* _Assigned task_:
Search the material for the string "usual", then return every line where it is found.

(Data shown Opens)

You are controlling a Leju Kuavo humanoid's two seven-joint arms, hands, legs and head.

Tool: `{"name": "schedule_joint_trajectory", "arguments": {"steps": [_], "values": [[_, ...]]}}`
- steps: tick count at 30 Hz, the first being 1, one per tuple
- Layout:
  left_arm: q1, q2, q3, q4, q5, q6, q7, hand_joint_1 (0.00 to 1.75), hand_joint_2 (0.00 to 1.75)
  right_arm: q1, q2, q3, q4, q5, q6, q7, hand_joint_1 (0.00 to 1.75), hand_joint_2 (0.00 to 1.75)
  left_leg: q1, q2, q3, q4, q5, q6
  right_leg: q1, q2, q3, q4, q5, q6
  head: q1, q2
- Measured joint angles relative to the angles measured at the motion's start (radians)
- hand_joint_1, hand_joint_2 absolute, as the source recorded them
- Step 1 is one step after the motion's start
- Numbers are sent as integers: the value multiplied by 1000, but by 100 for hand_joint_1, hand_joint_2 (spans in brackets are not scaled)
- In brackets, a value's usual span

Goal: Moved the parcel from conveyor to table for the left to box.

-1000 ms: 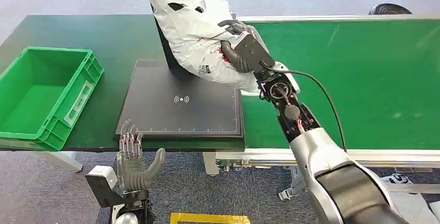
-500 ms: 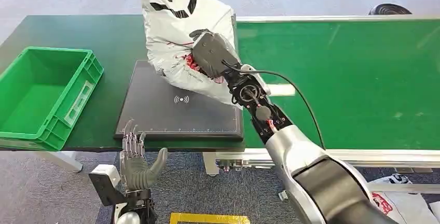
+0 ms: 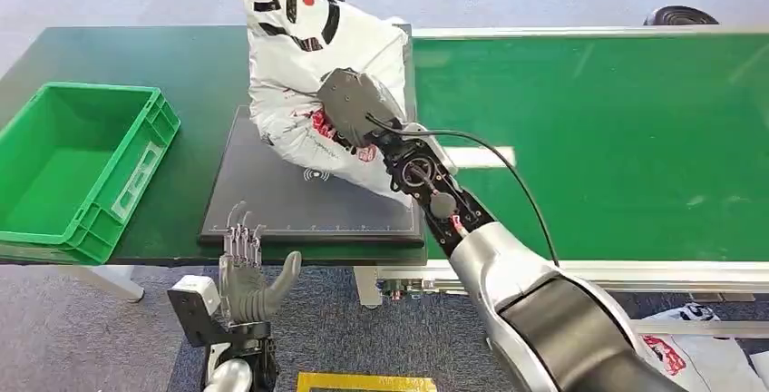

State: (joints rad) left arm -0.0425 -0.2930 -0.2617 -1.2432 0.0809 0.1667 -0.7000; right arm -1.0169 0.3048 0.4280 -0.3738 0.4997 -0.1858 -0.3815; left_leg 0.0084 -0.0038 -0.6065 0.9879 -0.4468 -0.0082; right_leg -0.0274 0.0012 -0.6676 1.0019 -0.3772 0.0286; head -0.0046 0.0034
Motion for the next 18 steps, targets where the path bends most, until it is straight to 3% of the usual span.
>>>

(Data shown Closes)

* _Exercise output_:
- In brackets, a value's usual span
Motion for the next 18 steps, targets where the path bends most, until it is straight to 3% of the usual span.

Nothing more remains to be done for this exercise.